I come home and I'm checking my messages yesterday, and I see a call from a number at my old school. The one that fired me. I listen to the listless, heavily-medicated voice of one of the incredibly unhappy department staff tell me a box of books arrived there with my name on it, and could I please tell them what to do with it. My books. My book.
The one I wrote to get tenure there, remember? Keep up.
The stupid press, in other words, has mailed my frackin' book to Satan's University, where I no longer work or wish to work or remember or ever think about again, ever. All I have to do is go back to this hellmouth and pick it up.

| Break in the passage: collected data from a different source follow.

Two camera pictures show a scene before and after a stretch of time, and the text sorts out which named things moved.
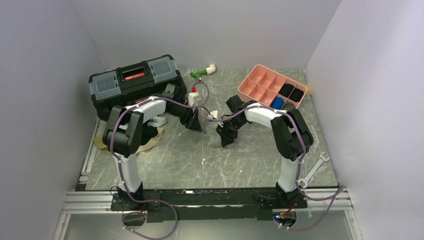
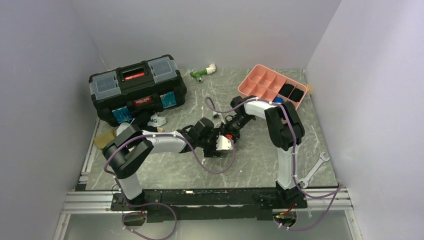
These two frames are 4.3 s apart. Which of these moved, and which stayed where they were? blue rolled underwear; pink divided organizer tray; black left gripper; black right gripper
Moved: black left gripper
Stayed: blue rolled underwear; black right gripper; pink divided organizer tray
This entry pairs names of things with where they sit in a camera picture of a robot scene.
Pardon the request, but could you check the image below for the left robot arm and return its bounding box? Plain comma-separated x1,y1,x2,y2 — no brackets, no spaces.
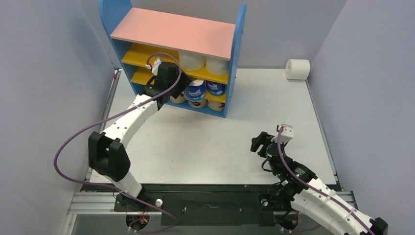
88,62,192,211

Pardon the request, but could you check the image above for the blue roll front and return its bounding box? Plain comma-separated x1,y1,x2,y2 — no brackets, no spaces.
206,81,227,96

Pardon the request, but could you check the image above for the plain white toilet roll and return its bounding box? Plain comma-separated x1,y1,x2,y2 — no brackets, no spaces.
205,56,230,76

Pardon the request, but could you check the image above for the blue roll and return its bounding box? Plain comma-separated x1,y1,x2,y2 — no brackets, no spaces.
206,81,227,96
184,79,206,102

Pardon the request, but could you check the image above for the brown cartoon roll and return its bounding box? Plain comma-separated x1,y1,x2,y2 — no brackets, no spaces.
170,94,186,104
188,99,207,109

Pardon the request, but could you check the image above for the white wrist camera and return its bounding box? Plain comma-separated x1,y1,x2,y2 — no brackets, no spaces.
277,124,294,144
145,57,164,75

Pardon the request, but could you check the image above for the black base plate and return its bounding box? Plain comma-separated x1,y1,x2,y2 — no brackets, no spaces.
69,184,298,226

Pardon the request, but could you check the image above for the blue pink yellow shelf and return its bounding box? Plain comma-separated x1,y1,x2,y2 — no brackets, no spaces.
99,0,247,117

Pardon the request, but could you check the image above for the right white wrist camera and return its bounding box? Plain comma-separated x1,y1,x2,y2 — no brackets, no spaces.
277,124,294,144

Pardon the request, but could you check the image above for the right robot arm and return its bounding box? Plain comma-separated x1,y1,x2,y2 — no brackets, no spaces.
250,126,388,235

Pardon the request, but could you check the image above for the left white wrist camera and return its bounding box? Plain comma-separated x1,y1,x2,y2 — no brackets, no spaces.
145,57,164,75

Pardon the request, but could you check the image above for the blue roll back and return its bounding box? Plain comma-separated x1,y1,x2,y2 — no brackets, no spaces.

I slump against a chair. The good news that my book is actually out is quickly replaced by the horror of what I might have to go through to get it. Immediately I imagine parking the car--no, PAYING to park the car--and walking across the street, across the broad, flat, public expanse of concrete and grass where I will be unmistakeable to anyone going in or out of the building that houses the English department, the Administration, Registrar, all the other language departments, Gender Studies . . . the list goes on. The main building on the east side of campus, in other words.
I imagine running that gauntlet only to take the elevator up to the twentieth floor, where I can walk by everyone's office on the way to the English department. Once there, I can declare my name, have others overhear, see the flicker and snicker in the eyes of the medicated secretaries.
If the box is big, I can struggle out the door, into the elevator, and across the concrete expanse once more, fleeing in humiliation with this last, sad vestige of my academic self, the book that should have been a Professional Achievement.
I feel myself slipping into an Incredibly Bad Mood.
GF comes home and immediately declares she will fetch the box for me. I am momentarily cheered, until I begin to imagine sitting at the curb, giving her directions to get to the 20th floor. I don't want her to have to go there, either. Things get even more complicated because her ex works at Satan's University, and wouldn't it be perfect if she ran in to her? But that's a whole other story.
I call a friend to commiserate because I know he will cheer me up. He congratulates me for the book coming out, and declares that it is PERFECT that they sent my book to Satan's U. Warming to the topic, he theorizes my clearly-labeled box of books as a kind of brilliant serendipitous affront, a real statement, an out-and-out rebuke to the mess of misfits who didn't tenure me.
Sometimes I love him so much.
GF, Phone Call and I all pour ourselves drinks and toast each other. We are all cheered up. Friends save the day.
This morning, in a sluggish monotone, Satan's secretary offers to mail the box to me.